JP5.02 system shutdown NVGPU error

Hi,

Based on JP5.02, when system shutdown, it will report error message as follows:

Ubuntu 20.04.4 LTS test-desktop ttyTCU0

test-desktop login: [ 46.536227] Trying to unregister non-registered hwtime source
[ 49.779699] nvgpu: 17000000.gv11b nvgpu_timeout_expired_msg_cpu:94 [ERR] Timeout detected @ gp10b_gr_init_wait_empty+0x168/0x2a0 [nvgpu]
[ 49.780110] nvgpu: 17000000.gv11b gp10b_gr_init_wait_empty:99 [ERR] timeout, ctxsw busy : 0, gr busy : 1, badf1301, badf1301, badf1301, badf1301
[ 49.780653] nvgpu: 17000000.gv11b nvgpu_quiesce:1298 [ERR] failed to prepare for poweroff, err=-11
[ 49.781015] arm-smmu 12000000.iommu: disabling translation
[ 49.781364] arm-smmu 10000000.iommu: disabling translation
[ 49.811239] migrate_one_irq: 8 callbacks suppressed
[ 49.811245] IRQ282: set affinity failed(-22).
[ 49.811473] IRQ283: set affinity failed(-22).
[ 49.811574] IRQ284: set affinity failed(-22).
[ 49.811675] IRQ285: set affinity failed(-22).
[ 49.811792] IRQ286: set affinity failed(-22).
[ 49.811897] IRQ287: set affinity failed(-22).
[ 49.812012] IRQ288: set affinity failed(-22).
[ 49.812112] IRQ289: set affinity failed(-22).
[ 49.813186] CPU1: shutdown
[ 49.831163] IRQ282: set affinity failed(-22).
[ 49.831308] IRQ283: set affinity failed(-22).
[ 49.831831] CPU2: shutdown
[ 49.851107] CPU3: shutdown
[ 49.853795] reboot: Power down
▒▒Shutdown state requested 0
Shutting down system …

Please help to check what’s wrong with NVGPU error?

Any application running on device>
Is it devkit or with custom carrier board?

Does this have any fatal behaior?

It’s on our custome carrier board. I will try it on devkit.

Hi Wayne

There’s no fatal error, and system shutdown is workable. only serial port output NVGPU error message during this period.

Hi Kayccc,

I have tried it on devkit, such error message can also be found.

Follows messages as on Jetson Xavier NX devkit.
[ 403.439766] Trying to unregister non-registered hwtime source
[ 407.553809] nvgpu: 17000000.gv11b nvgpu_timeout_expired_msg_cpu:94 [ERR] Timeout detected @ gp10b_gr_init_wait_empty+0x168/0x2a0 [nvgpu]
[ 407.554221] nvgpu: 17000000.gv11b gp10b_gr_init_wait_empty:99 [ERR] timeout, ctxsw busy : 0, gr busy : 1, badf1301, badf1301, badf1301, badf1301
[ 407.554761] nvgpu: 17000000.gv11b nvgpu_quiesce:1298 [ERR] failed to prepare for poweroff, err=-11
[ 407.555078] arm-smmu 12000000.iommu: disabling translation
[ 407.555428] arm-smmu 10000000.iommu: disabling translation
[ 407.586504] CPU1: shutdown
[ 407.606387] CPU2: shutdown
[ 407.626338] CPU3: shutdown
[ 407.630074] reboot: Power down
▒▒▒▒Shutdown state requested 0
Shutting down system …

I am curious if you’ve installed any realtime app or extension or patch?
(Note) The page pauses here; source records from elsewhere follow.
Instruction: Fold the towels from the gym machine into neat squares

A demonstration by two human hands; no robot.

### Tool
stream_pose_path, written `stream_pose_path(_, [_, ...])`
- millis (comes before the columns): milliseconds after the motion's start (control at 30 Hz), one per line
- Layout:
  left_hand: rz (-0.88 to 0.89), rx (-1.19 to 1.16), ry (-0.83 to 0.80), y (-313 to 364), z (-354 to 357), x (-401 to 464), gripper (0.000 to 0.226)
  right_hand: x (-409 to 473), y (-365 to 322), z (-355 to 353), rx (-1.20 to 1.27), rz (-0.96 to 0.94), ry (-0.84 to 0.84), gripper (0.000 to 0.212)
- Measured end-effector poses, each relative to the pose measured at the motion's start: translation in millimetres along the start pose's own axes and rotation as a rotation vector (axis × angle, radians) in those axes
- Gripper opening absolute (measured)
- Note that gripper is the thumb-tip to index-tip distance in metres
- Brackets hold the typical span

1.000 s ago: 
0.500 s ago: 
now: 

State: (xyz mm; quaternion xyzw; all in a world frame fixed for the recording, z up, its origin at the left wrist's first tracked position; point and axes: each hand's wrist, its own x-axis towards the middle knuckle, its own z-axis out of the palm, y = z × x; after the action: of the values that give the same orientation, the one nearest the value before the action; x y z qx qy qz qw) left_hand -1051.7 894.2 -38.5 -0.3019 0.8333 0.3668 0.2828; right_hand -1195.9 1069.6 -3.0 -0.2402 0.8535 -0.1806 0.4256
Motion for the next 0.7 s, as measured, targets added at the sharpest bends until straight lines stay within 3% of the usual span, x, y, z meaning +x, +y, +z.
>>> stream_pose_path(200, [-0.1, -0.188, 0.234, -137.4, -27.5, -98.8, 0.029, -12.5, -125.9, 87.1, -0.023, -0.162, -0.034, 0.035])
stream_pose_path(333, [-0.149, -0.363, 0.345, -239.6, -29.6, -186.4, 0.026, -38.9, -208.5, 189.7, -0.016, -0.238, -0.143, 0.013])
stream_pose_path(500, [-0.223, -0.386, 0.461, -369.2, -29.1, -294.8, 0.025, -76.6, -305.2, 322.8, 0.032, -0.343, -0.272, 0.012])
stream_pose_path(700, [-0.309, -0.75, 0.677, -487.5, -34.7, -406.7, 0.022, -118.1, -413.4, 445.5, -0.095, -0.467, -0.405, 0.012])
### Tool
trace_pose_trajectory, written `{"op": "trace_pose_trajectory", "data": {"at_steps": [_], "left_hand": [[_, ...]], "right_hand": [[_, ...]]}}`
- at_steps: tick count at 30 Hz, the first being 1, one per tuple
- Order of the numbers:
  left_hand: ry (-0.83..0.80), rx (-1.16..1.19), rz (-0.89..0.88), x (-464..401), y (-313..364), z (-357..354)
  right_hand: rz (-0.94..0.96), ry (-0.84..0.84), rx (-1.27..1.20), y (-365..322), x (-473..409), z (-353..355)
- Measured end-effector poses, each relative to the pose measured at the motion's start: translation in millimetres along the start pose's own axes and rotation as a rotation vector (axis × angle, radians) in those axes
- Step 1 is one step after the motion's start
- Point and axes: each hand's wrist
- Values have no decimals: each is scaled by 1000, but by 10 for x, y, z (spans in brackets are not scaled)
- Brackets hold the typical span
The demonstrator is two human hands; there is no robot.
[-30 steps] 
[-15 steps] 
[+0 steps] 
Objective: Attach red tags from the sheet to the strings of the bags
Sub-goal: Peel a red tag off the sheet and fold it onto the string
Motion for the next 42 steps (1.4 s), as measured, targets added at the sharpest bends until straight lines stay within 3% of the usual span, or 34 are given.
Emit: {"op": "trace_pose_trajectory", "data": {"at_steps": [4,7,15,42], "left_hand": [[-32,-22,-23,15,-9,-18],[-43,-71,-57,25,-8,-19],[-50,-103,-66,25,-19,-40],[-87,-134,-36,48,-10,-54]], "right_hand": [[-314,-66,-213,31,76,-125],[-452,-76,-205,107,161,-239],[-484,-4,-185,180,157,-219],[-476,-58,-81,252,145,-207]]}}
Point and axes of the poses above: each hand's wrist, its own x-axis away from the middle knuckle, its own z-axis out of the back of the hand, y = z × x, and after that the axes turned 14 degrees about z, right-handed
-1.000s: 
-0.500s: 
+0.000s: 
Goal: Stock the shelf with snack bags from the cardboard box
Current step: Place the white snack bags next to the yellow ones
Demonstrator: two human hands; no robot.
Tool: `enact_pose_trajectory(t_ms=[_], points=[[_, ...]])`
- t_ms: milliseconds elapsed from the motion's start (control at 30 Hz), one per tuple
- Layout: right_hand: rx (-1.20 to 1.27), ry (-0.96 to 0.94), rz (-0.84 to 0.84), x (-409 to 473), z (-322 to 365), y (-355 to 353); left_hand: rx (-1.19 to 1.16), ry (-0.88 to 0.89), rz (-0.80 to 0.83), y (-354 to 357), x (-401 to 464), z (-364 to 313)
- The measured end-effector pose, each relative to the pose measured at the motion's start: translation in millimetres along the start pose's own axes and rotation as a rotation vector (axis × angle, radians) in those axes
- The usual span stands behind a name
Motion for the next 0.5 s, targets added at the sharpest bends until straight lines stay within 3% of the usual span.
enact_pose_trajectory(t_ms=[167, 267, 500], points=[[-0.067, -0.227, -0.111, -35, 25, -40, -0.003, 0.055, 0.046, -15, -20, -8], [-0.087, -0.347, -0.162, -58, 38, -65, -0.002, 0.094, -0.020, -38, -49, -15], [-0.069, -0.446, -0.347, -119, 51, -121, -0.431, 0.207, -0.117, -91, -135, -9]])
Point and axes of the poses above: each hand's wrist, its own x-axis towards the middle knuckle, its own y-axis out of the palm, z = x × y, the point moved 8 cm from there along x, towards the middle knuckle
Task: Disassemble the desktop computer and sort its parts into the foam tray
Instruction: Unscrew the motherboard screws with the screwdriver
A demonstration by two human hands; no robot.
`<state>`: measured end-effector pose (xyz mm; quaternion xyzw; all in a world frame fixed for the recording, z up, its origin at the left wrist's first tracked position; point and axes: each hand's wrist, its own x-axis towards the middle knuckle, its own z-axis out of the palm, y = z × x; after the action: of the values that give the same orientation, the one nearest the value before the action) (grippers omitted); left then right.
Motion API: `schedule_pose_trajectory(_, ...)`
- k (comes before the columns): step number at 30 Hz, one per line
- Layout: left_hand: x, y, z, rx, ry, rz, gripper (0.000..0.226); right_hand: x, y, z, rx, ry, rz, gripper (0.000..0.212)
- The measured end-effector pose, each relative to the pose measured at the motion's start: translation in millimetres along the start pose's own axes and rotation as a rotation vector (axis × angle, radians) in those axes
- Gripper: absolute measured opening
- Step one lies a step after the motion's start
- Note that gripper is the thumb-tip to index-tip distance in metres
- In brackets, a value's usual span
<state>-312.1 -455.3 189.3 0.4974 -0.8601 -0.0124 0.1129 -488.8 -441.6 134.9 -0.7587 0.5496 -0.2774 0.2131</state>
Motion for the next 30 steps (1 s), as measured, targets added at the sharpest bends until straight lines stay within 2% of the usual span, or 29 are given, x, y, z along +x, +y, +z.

Or if you’ve manually set any kind of IRQ affinity?

Hi Linuxdev

No, there’s no realtime patched for current kernel. such IRQ numbers is from PCI-MSI, by /proc/interrupts, it shows as IRQ is related to customized board ethernet cards. Why you think it’s related to realtime patch? Thanks.

Statistically, if someone is working with affinity, I’d say they’re likely trying to reduce latency. I didn’t know, it just brought up the possibility. The original log shows several of these:

[ 49.811245] IRQ282: set affinity failed(-22).

It does make me curious about whether the attempt to set affinity is “standard” for the driver, or if it was something specific to the Jetson? Partially I ask this because much of the hardware on a Jetson is only able to direct a hardware interrupt to the first CPU; many hardware devices (this does not apply to software drivers), if told to use a CPU other than the first CPU, will migrate back to the first CPU when they can’t reach the other CPU. Setting affinity of such a device to a non-first-CPU might either be ignored or else result in some unknown error in the kernel. Don’t know, but I do wonder about whether the affinity is trying to use an unavailable core.